Skovronsky devised what he calls Lilly’s “Alzheimer’s 2.0 strategy,” part of which would be to run intermediate Phase II studies designed to get an early read on the drug’s effect. Key to those efforts were new ways to parse patients into finer disease stages based on levels of tau protein in their brain, believed to accumulate after amyloid.
CEO David Ricks was on board with the plan, and told Skovronsky that he trusted him on the science. When Skovronsky brought up the 2.0 strategy again a few months later, Ricks essentially told him to get back to work. “Right, get on with it,” Skovronsky recalls being told. “We don’t need to talk about it anymore. It’s a good strategy. Full speed ahead.”
On the brink of success, at last
Within days or weeks, Lilly is widely expected to win full FDA approval of donanemab. It has spent more than $8 billion researching and testing its Alzheimer’s drugs over more than three decades. While analysts once predicted that amyloid-lowering therapies could ultimately draw even greater sums in annual sales, it’s too soon to know if the investment will be worth it.
The clinical data, at least, appear to be strong. Lilly’s pivotal trial showed the drug slowed cognitive decline by 35% over 18 months, based on a scale developed by the company. It slowed the disease slightly less, by 29%, on the more widely-used scale, similar to the 27% slowing seen with Eisai and Biogen’s amyloid antibody Leqembi, which was approved last year.
Both drugs can cause dangerous and sometimes lethal brain bleeding and swelling, which seems to occur more frequently with donanemab, something that DeMattos’ mice experiments didn’t predict. Whether the modest benefits are worth the risk is up for debate.
“They both remove amyloid well, and you’re starting to see some subtle effects,” Holtzman said. “But they’re really relatively small. And that’s because it’s way too late to be targeting amyloid beta to have a massive effect.”
In retrospect, many scientists say it’s no surprise that many Alzheimer’s drugs haven’t worked, since they were attempting to treat patients already deep in the throes of the disease.

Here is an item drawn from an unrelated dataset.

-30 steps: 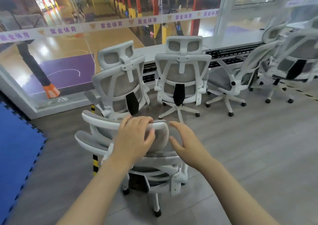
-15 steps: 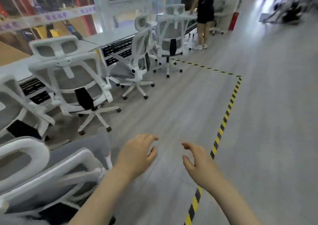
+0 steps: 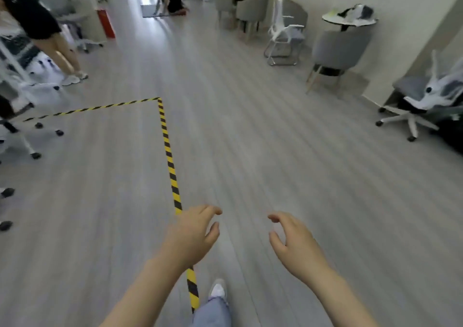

“It’s like trying to give a statin to reduce your cholesterol level in somebody who’s already got heart failure. That’s not gonna work. But if you give a statin to somebody who has high cholesterol, before they get a lot of plaque in their coronary arteries, that’ll help,” said Paul, the former Lilly R&D leader. “It’s not such a leap of faith to say, OK, how about if you do it really early?”
Those tests, which will take years to run, are already well underway. But last fall, Lilly and Eisai presented new analyses from previous trials of their drugs suggesting they were more effective, slowing the disease as much as 50%, in patients with lower amounts of tau in their brains, indicative of an earlier stage of Alzheimer’s. Lilly’s approval, decades in the making, years from now may look like just a first step.
There’s a fine line between conviction and delusion. For years, it wasn’t clear which side the amyloid believers would end up on.
“We’ve never lost sight that the amyloid was important. And I think that’s where lots of other groups kind of oscillated,” DeMattos said. “We never wavered.”
With each passing failure, their ideas inched closer to absurdity — until suddenly they didn’t.